Aerosol researcher from Mainz again honored

On 23 October 2014 Manabu Shiraiwa will be awarded the Sheldon K. Friedlander Award at this year's conference of the American Association for Aerosol Research in Florida.

The 31-year-old researcher has made path-breaking insights into the influence of aerosol particles on air quality and health.

Originally from Japan, Shiraiwa convinced the jury with his disseration on the kinetics and molecular mechanisms of chemical reactions of aerosol particles.

He discovered that long-lived oxygen intermediates are formed in the reaction of ozone with aerosol particles. These intermediates play a key role in the chemical aging of toxic and allergenic fine dust components such as soot, polycyclic-aromatic hydrocarbons and pollen proteins.

In 2012 Shiraiwa received the Paul-Crutzen Prize of the German Chemical Society and the Otto Hahn Medal of the Max Planck Society, one of the highest honors for a young scientist to receive at the beginning of his career.

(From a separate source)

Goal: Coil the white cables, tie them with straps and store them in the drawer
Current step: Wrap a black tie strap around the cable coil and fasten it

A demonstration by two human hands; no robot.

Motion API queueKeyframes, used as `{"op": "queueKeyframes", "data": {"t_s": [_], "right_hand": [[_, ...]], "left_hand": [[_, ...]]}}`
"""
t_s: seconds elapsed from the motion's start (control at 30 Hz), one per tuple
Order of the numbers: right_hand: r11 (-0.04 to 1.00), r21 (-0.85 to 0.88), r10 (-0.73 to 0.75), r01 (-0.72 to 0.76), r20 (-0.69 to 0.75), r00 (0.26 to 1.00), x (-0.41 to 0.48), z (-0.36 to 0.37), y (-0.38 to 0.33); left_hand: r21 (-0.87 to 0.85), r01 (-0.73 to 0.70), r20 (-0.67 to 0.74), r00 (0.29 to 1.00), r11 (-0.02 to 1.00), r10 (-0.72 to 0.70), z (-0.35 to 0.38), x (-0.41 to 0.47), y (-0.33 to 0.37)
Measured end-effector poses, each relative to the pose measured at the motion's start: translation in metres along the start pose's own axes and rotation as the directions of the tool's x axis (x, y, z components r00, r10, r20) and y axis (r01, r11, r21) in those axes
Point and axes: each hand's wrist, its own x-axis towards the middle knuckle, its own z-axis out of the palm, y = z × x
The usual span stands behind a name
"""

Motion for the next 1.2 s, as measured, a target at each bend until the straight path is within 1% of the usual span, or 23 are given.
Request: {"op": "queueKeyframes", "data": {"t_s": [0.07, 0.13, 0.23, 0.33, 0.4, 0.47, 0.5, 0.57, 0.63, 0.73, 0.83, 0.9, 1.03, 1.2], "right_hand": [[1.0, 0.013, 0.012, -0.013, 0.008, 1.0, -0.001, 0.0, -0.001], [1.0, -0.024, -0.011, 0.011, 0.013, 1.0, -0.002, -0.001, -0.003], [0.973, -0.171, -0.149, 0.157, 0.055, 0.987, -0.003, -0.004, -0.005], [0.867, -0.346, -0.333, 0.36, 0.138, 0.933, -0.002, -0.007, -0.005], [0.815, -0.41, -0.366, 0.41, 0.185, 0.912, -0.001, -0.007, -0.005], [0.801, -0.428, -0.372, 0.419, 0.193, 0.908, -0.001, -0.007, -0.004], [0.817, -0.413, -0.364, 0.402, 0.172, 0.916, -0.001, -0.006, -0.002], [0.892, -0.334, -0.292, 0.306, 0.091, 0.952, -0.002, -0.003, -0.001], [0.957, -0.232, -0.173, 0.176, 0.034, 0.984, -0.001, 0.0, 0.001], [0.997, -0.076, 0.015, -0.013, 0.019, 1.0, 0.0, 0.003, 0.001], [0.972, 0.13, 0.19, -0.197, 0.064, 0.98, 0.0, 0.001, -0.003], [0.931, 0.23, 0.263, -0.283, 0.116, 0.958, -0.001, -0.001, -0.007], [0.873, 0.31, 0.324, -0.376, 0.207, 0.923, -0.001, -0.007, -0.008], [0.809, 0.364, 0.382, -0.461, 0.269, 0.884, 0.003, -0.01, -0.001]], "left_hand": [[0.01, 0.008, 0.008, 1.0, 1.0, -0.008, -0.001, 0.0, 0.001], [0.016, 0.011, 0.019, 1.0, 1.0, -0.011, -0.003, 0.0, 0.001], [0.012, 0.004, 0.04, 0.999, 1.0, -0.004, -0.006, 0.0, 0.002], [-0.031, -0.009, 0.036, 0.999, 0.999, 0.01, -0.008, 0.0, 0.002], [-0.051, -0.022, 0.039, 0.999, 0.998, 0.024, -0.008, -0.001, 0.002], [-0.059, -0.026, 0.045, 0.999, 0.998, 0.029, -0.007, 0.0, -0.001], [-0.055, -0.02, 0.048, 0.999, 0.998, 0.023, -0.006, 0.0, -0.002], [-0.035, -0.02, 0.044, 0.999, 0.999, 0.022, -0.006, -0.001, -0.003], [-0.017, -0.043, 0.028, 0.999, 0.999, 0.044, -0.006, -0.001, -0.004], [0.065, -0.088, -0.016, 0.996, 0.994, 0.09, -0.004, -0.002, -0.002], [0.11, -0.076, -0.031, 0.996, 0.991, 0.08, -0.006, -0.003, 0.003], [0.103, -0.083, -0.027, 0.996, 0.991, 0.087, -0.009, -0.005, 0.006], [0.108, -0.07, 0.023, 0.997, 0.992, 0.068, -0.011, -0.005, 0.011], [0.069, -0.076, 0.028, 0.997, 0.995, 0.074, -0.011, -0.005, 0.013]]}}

After completing his doctoral degree at the Max Planck Institute for Chemistry, he worked as a postdoctoral fellow in the Department of Biogeochemistry at the same institute and then at the California Institute of Technology in Pasadena (USA).

Shiraiwa has been doing research again at the Max Planck Institute for Chemistry since 2013 – now as a group leader in the Department of Multiphase Chemistry.

The Sheldon K. Friedlander Award is awarded annually by the American Association for Aerosol Research (AAAR) for outstanding dissertations in a field of aerosol science and technology.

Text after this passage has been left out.